IN vain have I urged by Dorcas for the promised favour of dining with her. She would not dine at all. She could not.

But why makes she every inch of her person thus sacred?-So near the time too, that she must suppose, that all will be my own by deed of purchase and settlement?

She has read, no doubt, of the art of the east ern monarchs, who sequester themselves from the eyes of their subjects, in order to excite their adoration, when, upon some solemn occasions, they think fit to appear in public.

But let me ask thee, Belford, whether (on these solemn occasions) the preceding cavalcade; here a great officer, and there a great minister, with their satellites, and glaring equipages; do not prepare the eyes of the wondering beholders, by degrees, to bear the blaze of canopied majesty (what though but an ugly old man perhaps

Let me perish, Belford, if I would not forego the brightest diadem in the world, for the pleasure of seeing a twin Lovelace at each charming breast, drawing from it his first sustenance; the pious task, for physical reasons,* continued for one month and no more!

I now, methinks, behold this most charming of women in this sweet office; her conscious eye now dropt on one, now on the other, with a sigh of maternal tenderness, and then raised up to my delighted eye, full of wishes, for the sake of the pretty varlets, and for her own sake, that I would deign to legitimate; that I would condescend to put on the nuptial fetters.

LETTER CXXVIII,

MR LOVELACE TO JOHN BELFORD, ESQ.

Monday Afternoon.

A LETTER received from the worthy Captain Tomlinson has introduced me into the presence of my charmer sooner than perhaps I should otherwise have been admitted.

Sullen her brow, at her first entrance into the dining-room. But I took no notice of what had passed, and her anger of itself subsided.

The captain, after letting me know that he chose not to write till he had promised the draught of the settlements, acquaints me, that his friend Mr John Harlowe, in their first conference (which was held as soon as he got down) was extremely surprised, and even grieved (as he feared he would be) to hear that we were not married.

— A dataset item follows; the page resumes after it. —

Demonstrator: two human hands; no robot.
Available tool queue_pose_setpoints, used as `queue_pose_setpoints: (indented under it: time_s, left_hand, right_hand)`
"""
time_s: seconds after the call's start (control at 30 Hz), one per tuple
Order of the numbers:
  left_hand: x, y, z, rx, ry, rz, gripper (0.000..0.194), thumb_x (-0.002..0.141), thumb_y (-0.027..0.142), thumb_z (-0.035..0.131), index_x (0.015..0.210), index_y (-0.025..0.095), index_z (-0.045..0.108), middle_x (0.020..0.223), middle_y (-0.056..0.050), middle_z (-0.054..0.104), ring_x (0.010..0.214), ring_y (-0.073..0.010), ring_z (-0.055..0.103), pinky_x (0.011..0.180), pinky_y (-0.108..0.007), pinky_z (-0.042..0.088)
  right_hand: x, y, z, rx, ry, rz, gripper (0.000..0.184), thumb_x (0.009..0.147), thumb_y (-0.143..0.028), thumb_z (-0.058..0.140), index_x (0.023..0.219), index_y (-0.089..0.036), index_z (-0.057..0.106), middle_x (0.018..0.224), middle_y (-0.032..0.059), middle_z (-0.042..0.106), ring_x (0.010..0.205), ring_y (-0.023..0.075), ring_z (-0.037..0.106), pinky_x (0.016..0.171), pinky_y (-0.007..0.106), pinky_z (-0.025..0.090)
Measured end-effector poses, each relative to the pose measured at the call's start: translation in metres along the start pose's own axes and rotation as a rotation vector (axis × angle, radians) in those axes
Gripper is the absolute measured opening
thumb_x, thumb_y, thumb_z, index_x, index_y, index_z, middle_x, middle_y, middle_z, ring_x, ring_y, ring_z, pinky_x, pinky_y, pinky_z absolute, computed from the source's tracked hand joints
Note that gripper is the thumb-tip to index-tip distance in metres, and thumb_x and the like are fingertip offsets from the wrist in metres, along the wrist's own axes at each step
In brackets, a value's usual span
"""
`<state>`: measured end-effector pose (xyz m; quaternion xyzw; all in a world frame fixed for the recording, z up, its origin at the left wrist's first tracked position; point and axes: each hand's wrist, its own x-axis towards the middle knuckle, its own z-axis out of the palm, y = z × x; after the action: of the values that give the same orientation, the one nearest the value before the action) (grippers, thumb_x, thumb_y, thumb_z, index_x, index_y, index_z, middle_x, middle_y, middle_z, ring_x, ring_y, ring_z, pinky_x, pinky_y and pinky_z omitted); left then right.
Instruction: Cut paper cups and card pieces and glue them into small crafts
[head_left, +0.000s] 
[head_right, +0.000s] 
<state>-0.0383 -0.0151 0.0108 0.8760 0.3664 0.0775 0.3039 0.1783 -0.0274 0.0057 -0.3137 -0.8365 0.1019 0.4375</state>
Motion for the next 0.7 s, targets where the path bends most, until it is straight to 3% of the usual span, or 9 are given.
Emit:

The world, he said, who knew my character, would be very censorious, were it owned that we had lived so long together unmarried in the same lodgings; although our marriage were now to be ever so publicly celebrated.

His nephew James, he was sure, would make a great handle of it against any motion that might be made towards a reconciliation; and with the greater success, as there was not a family in the kingdom more jealous of their honour than theirs.

• In Pamela, Vol. VI. Letter XLV. these reasons are given, and are worthy of every parent's consideration, as is the whole Letter, which contains the debate between Mr B. and his Pamela, on the important subject of mothers being nurses to their own children.

This is true of the Harlowes, Jack; they have been called The proud Harlowes; and I have ever found, that all young honour is supercilious and touchy.

But seest thou not how right I was in my endeavour to persuade my fair-one to allow her uncle's friend to think us married; especially as he came prepared to believe it; and as her uncle hoped it was so?-But nothing on earth is so perverse as a woman, when she is set upon carrying a point, and has a meek man, or one who loves his peace, to deal with.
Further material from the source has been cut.